Ces armes ont été récupérées par la police et sont en cours d'analyse, a ajouté le procureur, qui a immédiatement saisi le parquet antiterroriste de Paris. Selon une source proche de l'enquête, les policiers ont récupéré quatre malles laissées "à l'air libre en pleine ville" et contenant "une vingtaine d'armes de poing, plusieurs centaines de munitions 9 mm et 38 spécial, un cordeau détonateur de 20 mètres", ainsi que de nombreux détonateurs électroniques.

Les policiers ont également trouvé quelque 200 fausses plaques d'immatriculation et du matériel pouvant servir à voler des voitures. Le tout avait été "déposé fraîchement" dans le lieu indiqué au procureur par un "courriel anonyme".

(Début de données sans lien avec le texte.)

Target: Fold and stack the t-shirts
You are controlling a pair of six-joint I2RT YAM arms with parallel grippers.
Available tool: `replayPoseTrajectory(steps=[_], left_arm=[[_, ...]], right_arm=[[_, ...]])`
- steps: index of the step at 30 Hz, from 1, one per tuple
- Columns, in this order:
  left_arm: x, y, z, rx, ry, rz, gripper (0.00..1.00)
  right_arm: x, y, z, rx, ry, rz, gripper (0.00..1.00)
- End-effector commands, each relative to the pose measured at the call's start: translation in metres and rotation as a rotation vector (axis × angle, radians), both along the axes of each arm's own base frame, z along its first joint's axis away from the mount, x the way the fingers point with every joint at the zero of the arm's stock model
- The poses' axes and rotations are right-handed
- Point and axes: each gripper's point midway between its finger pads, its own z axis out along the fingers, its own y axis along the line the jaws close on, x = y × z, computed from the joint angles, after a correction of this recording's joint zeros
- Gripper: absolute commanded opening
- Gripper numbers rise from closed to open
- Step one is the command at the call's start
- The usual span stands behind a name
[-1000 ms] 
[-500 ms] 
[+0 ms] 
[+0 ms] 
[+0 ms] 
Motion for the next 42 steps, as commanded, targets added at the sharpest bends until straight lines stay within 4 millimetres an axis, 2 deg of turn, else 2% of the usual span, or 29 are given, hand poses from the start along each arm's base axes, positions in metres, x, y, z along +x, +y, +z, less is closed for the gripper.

>> À lire sur France 24 : "Pays basque : les excuses de l'ETA ne règlent pas la question des responsabilités"

Un pardon aux victimes

ETA (Euskadi Ta Askatasuna, Pays Basque et Liberté) naît en 1959 dans la lutte contre le franquisme, avant de renoncer, quarante-trois ans plus tard, en octobre 2011, à la lutte armée. Une lutte au nom de l'indépendance du Pays basque et de la Navarre qui a fait 829 morts attribués au groupe clandestin. Dans une étape majeure et spectaculaire vers la paix, il avait livré le 8 avril 2017 aux autorités françaises une liste de huit caches d'armes dans les Pyrénées-Atlantiques, un geste savamment médiatisé par des "artisans de la paix" sur place.

Cette initiative avait été saluée par Paris mais jugée insuffisante par l'Espagne, qui a appelé l'organisation à s'autodissoudre sans conditions. Le 20 avril, l'ETA a pour la première fois demandé "pardon" à ses victimes, préambule nécessaire à cette dissolution unilatérale. Une conférence internationale, "primordiale" pour le processus de paix au Pays Basque, doit se tenir le 4 mai près de Bayonne. Elle devrait précéder l’annonce de la dissolution définitive de l’ETA.